Le ministre s’exprimait lors de sa participation aux travaux du forum onusien sur le financement du développement, qui se tient du 20 au 24 avril à New York, où il est intervenu dans le débat général portant sur les défis actuels auxquels fait face le système international de financement du développement.
M. Bouzred a souligné que «le défi ne réside plus dans le volume du financement, mais dans son efficacité», notant que «les pays en développement font face toujours aux mêmes difficultés, en dépit des multiples mécanismes de financement», d’où la nécessite d’«une révision des mécanismes d’action du système financier international».
Il a également insisté sur «la nécessité que toute réforme garantisse une participation plus forte des pays en développement à la prise de décision, afin de refléter équitablement les équilibres internationaux».

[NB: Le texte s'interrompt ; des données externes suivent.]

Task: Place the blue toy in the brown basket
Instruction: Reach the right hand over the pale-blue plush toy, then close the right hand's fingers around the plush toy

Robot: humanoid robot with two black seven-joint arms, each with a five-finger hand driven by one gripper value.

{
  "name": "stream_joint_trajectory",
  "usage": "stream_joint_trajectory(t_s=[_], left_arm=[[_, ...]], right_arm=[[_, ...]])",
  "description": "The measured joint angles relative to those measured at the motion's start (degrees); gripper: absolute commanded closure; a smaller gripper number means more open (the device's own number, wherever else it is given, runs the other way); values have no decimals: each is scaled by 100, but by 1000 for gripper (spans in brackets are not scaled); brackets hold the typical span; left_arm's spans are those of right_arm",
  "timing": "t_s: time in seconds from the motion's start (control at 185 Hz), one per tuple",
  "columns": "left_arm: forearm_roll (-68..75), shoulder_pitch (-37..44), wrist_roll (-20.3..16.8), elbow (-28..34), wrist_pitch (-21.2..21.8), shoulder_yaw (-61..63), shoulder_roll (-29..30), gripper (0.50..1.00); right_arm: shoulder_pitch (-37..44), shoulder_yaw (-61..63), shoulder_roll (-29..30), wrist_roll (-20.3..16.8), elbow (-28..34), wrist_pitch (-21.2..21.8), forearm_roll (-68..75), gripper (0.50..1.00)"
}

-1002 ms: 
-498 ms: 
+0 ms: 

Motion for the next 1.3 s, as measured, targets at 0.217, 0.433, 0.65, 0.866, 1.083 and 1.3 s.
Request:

M. Bouzred a, par ailleurs, passé en revue les efforts soutenus de l’Algérie dans le soutien à la solidarité internationale, à travers l’annulation de la dette de plusieurs pays et l’octroi d’aides financières au profit des pays les plus vulnérables», ainsi que la création d’une agence algérienne de coopération internationale pour le développement, dotée d’un budget initial d’un milliard de dollars, pour soutenir les projets de développement, notamment en Afrique.
Au terme de son allocution, le ministre a réaffirmé «la nécessité de passer d’une logique de financement à une logique de résultats, et d’une responsabilité unilatérale à une responsabilité partagée, afin de renforcer l’efficacité et l’équité du système financier international».